Emery E F, Greenough A
Department of Child Health, King's College Hospital, London, UK.
Early Hum Dev. 1993 Jul;33(3):217-22. doi: 10.1016/0378-3782(93)90148-n.
Non-invasive techniques for measuring systolic blood pressure (BP) were evaluated in 10 very preterm infants, median gestational age 24 weeks, who were all of birthweight < or = 5750 g. Systolic BP measurements were attempted in all infants using a Doppler technique (Ultrasonic Doppler Flow Detector) and two oscillometers (Sentry and EME). Using each technique five separate measurements were attempted over a 10-min period. The systolic BP measurements for each device were then compared to results obtained from intra-arterial catheters which had an undamped waveform. BP measurements were possible on all 10 infants using the Doppler technique, but only in seven using the EME oscillometer and four using the Sentry oscillometer. The mean difference in measurements from those obtained using the arterial catheter were 0.27 mmHg using the Doppler technique and, in those infants in whom measurements were possible, 1.34 mmHg using the Sentry oscillometer and 1.34 mmHg using the Sentry oscillometer. We conclude that the Doppler technique provides the most useful and reliable non-invasive method of assessment of systolic BP in immature infants of birthweight < or = 750 g.

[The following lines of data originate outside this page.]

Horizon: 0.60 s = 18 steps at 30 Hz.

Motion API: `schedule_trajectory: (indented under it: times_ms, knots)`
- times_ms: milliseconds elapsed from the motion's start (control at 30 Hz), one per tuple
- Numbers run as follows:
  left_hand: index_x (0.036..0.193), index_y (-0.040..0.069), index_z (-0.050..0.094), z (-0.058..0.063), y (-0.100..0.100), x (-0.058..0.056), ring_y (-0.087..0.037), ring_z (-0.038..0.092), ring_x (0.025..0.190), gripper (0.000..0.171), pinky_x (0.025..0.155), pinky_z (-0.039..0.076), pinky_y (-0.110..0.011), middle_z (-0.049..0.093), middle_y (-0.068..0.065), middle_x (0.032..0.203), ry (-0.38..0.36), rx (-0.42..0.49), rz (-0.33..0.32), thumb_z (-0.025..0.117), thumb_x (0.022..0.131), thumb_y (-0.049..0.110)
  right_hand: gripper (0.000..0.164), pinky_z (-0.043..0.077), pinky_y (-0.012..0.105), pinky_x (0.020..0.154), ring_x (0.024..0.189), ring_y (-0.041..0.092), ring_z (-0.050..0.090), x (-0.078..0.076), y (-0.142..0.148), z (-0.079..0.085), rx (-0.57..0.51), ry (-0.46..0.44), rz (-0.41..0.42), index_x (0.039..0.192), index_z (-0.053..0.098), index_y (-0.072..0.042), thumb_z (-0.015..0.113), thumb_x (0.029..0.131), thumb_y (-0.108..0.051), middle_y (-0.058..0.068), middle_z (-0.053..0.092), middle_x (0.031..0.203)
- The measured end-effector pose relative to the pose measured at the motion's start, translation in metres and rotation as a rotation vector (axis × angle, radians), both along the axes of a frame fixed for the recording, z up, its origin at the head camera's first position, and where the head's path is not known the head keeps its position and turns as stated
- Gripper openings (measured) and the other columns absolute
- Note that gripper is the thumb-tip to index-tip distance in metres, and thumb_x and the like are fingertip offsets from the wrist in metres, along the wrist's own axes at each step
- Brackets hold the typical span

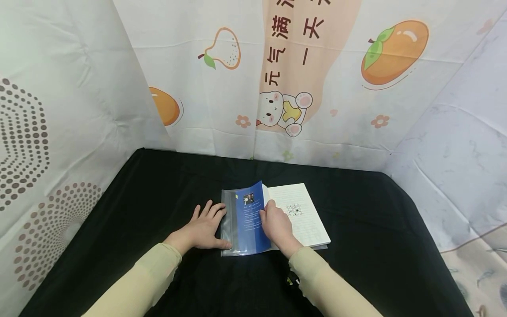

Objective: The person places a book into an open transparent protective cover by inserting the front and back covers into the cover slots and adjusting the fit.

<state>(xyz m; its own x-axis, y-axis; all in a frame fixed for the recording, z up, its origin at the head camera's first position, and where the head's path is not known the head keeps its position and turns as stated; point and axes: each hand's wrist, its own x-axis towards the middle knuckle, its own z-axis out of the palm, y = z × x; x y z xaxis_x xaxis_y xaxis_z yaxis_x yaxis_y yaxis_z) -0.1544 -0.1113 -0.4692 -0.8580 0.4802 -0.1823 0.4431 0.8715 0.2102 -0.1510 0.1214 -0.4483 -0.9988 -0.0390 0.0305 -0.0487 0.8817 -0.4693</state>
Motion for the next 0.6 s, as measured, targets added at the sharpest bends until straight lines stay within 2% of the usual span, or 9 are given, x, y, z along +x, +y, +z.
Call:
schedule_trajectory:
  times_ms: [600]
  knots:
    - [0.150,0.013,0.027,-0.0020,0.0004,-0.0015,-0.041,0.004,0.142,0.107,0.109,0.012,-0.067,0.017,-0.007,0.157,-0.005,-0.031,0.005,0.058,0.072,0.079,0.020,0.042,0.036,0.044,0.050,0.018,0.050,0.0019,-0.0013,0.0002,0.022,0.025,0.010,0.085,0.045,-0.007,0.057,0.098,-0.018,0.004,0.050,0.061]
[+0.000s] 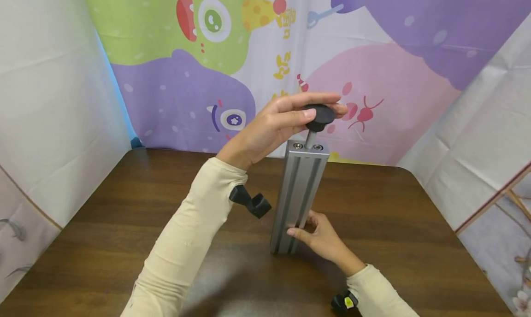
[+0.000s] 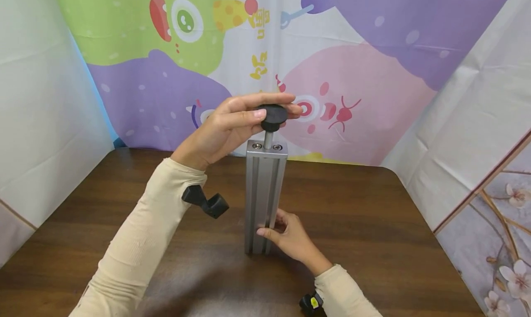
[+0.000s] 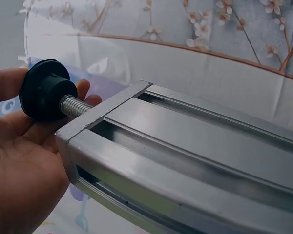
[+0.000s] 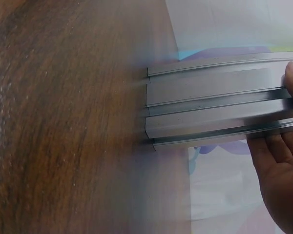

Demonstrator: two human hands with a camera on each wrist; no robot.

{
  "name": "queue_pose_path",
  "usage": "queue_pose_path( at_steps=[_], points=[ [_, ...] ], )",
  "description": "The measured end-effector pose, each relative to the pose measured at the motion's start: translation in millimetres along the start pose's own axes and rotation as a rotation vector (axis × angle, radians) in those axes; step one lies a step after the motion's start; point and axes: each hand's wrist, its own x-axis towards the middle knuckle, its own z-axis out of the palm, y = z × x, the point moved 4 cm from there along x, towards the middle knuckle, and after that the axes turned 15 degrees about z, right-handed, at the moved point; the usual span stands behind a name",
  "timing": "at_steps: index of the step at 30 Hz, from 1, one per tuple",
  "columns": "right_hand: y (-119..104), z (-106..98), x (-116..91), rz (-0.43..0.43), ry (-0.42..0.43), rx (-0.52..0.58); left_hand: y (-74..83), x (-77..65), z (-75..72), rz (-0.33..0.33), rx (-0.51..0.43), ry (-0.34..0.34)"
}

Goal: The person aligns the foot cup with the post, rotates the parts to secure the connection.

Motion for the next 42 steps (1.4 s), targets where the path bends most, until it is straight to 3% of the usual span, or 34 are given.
queue_pose_path(
  at_steps=[5, 9, 11, 15, 18, 20, 23, 26, 29, 32, 38, 40, 42],
  points=[
    [-2.4, -1.7, -0.6, 0.006, 0.02, -0.009, 1.7, 1.4, -0.2, 0.005, 0.042, -0.021],
    [-2.1, -0.9, -0.7, 0.006, 0.011, -0.003, 6.0, 0.5, 2.3, 0.024, 0.179, -0.027],
    [-1.3, -0.5, -0.8, 0.002, 0.003, 0.003, 9.4, -1.1, 4.6, 0.044, 0.32, 0.004],
    [-0.3, -0.4, -0.8, 0.0, -0.004, 0.014, 17.5, -5.5, 12.2, 0.115, 0.76, 0.097],
    [0.5, -1.0, -0.6, 0.0, -0.009, 0.018, 23.0, -8.1, 21.1, 0.221, 1.126, 0.143],
    [0.8, -1.3, -0.6, 0.002, -0.013, 0.022, 24.9, -9.0, 26.8, 0.296, 1.309, 0.169],
    [0.7, -1.4, -0.7, 0.003, -0.013, 0.021, 24.8, -8.7, 32.0, 0.357, 1.477, 0.207],
    [0.2, -1.4, -1.0, 0.01, -0.006, 0.018, 22.0, -7.9, 33.7, 0.409, 1.537, 0.221],
    [-0.5, -0.9, -1.3, 0.016, -0.005, 0.017, 18.5, -7.9, 30.9, 0.456, 1.47, 0.215],
    [-1.1, -0.5, -1.2, 0.011, -0.012, 0.019, 15.5, -6.9, 24.1, 0.451, 1.24, 0.152],
    [0.1, -1.0, -0.3, 0.0, -0.011, 0.006, 6.1, -2.7, 4.9, 0.221, 0.574, -0.013],
    [0.4, -0.7, -0.2, 0.005, -0.013, 0.005, 2.8, -1.3, -0.1, 0.169, 0.427, -0.046],
    [0.7, 0.0, -0.5, 0.016, -0.017, 0.014, 0.2, -1.0, -2.9, 0.168, 0.358, -0.089]
  ],
)
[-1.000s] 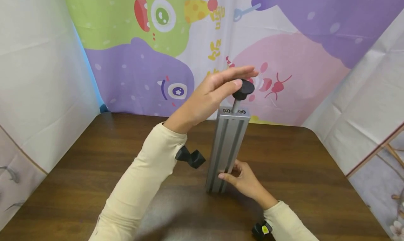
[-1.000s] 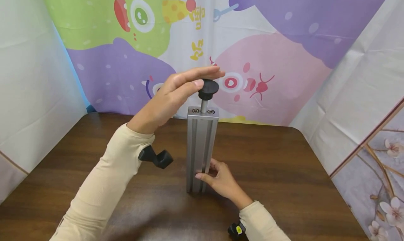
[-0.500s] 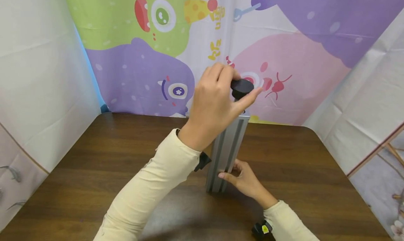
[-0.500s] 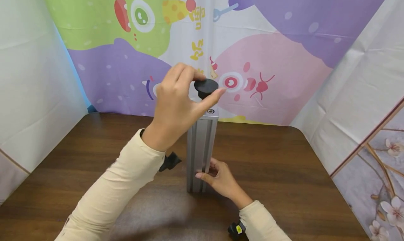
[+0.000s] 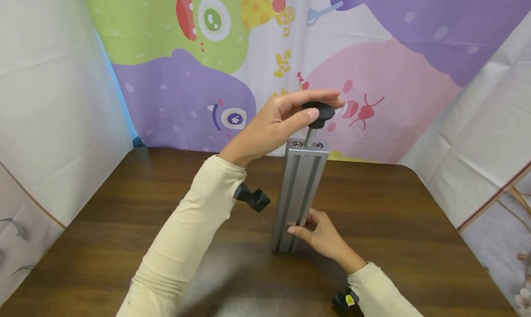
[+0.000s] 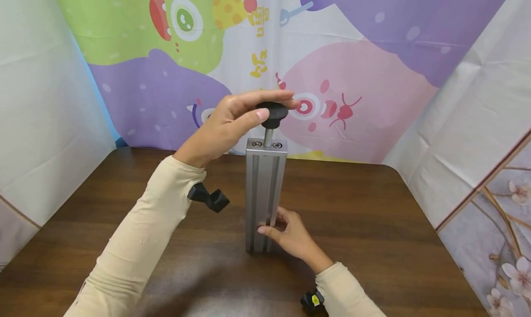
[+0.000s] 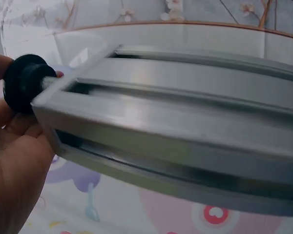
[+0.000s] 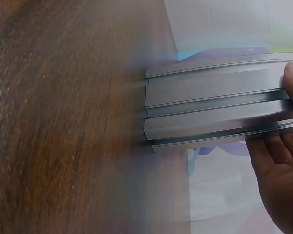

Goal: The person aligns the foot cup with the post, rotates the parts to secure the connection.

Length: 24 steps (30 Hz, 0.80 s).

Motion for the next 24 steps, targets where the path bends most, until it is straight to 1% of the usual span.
queue_pose_path(
  at_steps=[3, 6, 11, 14, 15, 16, 18, 19, 21, 23, 24],
  points=[
    [0.3, 0.2, -0.1, 0.012, -0.001, 0.005, -3.1, -1.4, 0.2, 0.028, -0.057, -0.027],
    [0.3, 0.1, 0.3, 0.018, 0.0, 0.006, -4.2, -2.2, 0.6, 0.04, -0.073, -0.024],
    [0.7, -0.6, 0.0, 0.009, 0.009, 0.003, -5.0, -1.8, 1.2, 0.019, -0.068, -0.01],
    [1.3, -0.3, -0.4, -0.002, 0.012, 0.002, -2.9, -0.9, 2.6, 0.01, -0.059, 0.016],
    [1.3, -0.2, -0.6, -0.004, 0.013, 0.003, -1.6, -0.7, 3.5, 0.009, -0.042, 0.026],
    [1.6, -0.2, -0.5, -0.005, 0.014, 0.004, 0.1, -0.8, 4.4, 0.011, -0.007, 0.036],
    [2.2, -0.3, 0.0, -0.003, 0.014, 0.009, 4.7, -1.0, 6.7, 0.037, 0.136, 0.06],
    [2.3, -0.5, 0.0, -0.005, 0.013, 0.012, 7.5, -1.6, 8.2, 0.054, 0.229, 0.073],
    [2.5, -0.9, 0.6, -0.007, 0.008, 0.012, 13.8, -3.0, 11.0, 0.099, 0.458, 0.107],
    [2.5, -1.3, 1.1, -0.01, 0.001, 0.013, 20.1, -4.8, 14.2, 0.158, 0.681, 0.155],
    [2.3, -1.7, 1.2, -0.012, -0.001, 0.013, 22.8, -5.8, 16.2, 0.184, 0.765, 0.18]
  ],
)
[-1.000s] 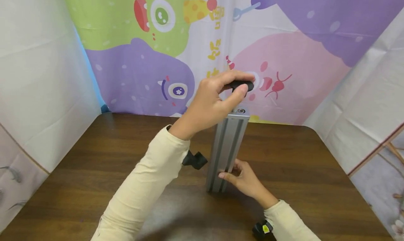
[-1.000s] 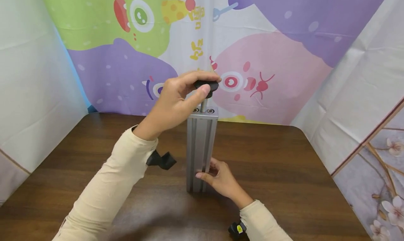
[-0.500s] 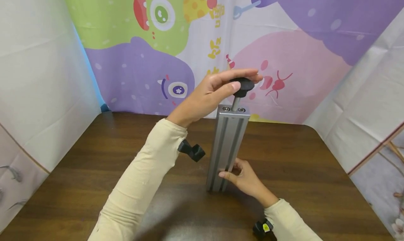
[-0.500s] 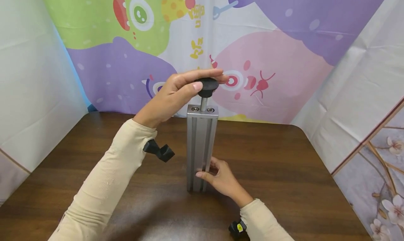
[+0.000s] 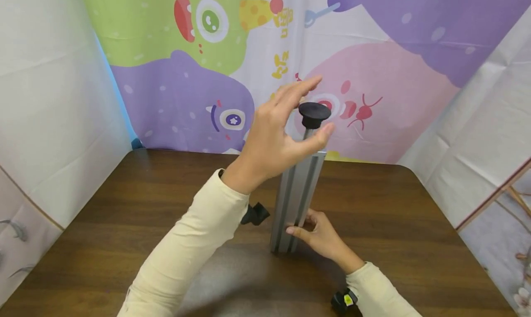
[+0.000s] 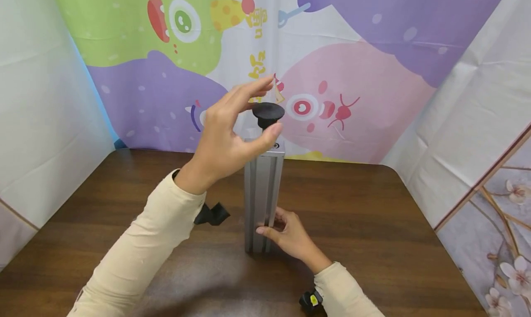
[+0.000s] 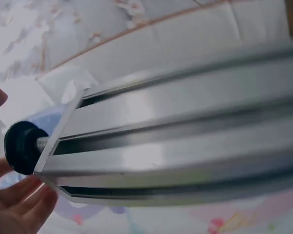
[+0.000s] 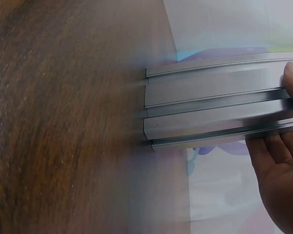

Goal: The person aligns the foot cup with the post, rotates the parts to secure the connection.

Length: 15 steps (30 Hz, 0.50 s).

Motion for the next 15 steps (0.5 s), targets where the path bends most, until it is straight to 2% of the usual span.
queue_pose_path(
  at_steps=[2, 4, 7, 9, 12, 14, 15],
  points=[
    [-0.9, -0.4, 0.3, 0.0, -0.004, 0.001, 5.2, -1.9, -0.5, 0.029, 0.142, 0.046],
    [-1.5, -0.8, 0.4, 0.004, -0.004, 0.001, 8.6, -3.5, 0.3, 0.037, 0.244, 0.074],
    [-1.9, -1.4, 0.5, 0.013, 0.003, -0.004, 10.1, -2.8, 3.4, 0.021, 0.352, 0.089],
    [-1.6, -1.4, 0.5, 0.015, 0.007, -0.002, 9.8, -0.9, 5.5, 0.016, 0.391, 0.092],
    [-1.0, -0.8, 0.3, 0.017, 0.005, 0.009, 7.8, 0.5, 6.8, 0.019, 0.361, 0.109],
    [-1.2, -0.7, 0.1, 0.015, 0.004, 0.011, 4.7, 0.1, 6.1, 0.021, 0.265, 0.114],
    [-1.4, -1.0, 0.2, 0.014, 0.006, 0.007, 2.3, -0.3, 5.6, 0.014, 0.18, 0.108]
  ],
)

对10名极早产儿(中位胎龄24周,出生体重均≤5750g)的收缩压(BP)测量的非侵入性技术进行了评估。使用多普勒技术(超声多普勒血流探测器)和两种示波仪(Sentry和EME)对所有婴儿尝试进行收缩压测量。在10分钟内,使用每种技术尝试进行5次单独测量。然后将每个设备的收缩压测量结果与从具有无衰减波形的动脉导管获得的结果进行比较。使用多普勒技术,所有10名婴儿都可以进行血压测量,但使用EME示波仪时只有7名婴儿可以测量,使用Sentry示波仪时只有4名婴儿可以测量。使用多普勒技术时,与使用动脉导管获得的测量值的平均差异为0.27mmHg;在那些可以测量的婴儿中,使用Sentry示波仪时为1.34mmHg,使用Sentry示波仪时为1.34mmHg。我们得出结论,对于出生体重≤750g的未成熟婴儿,多普勒技术提供了评估收缩压最有用和可靠的非侵入性方法。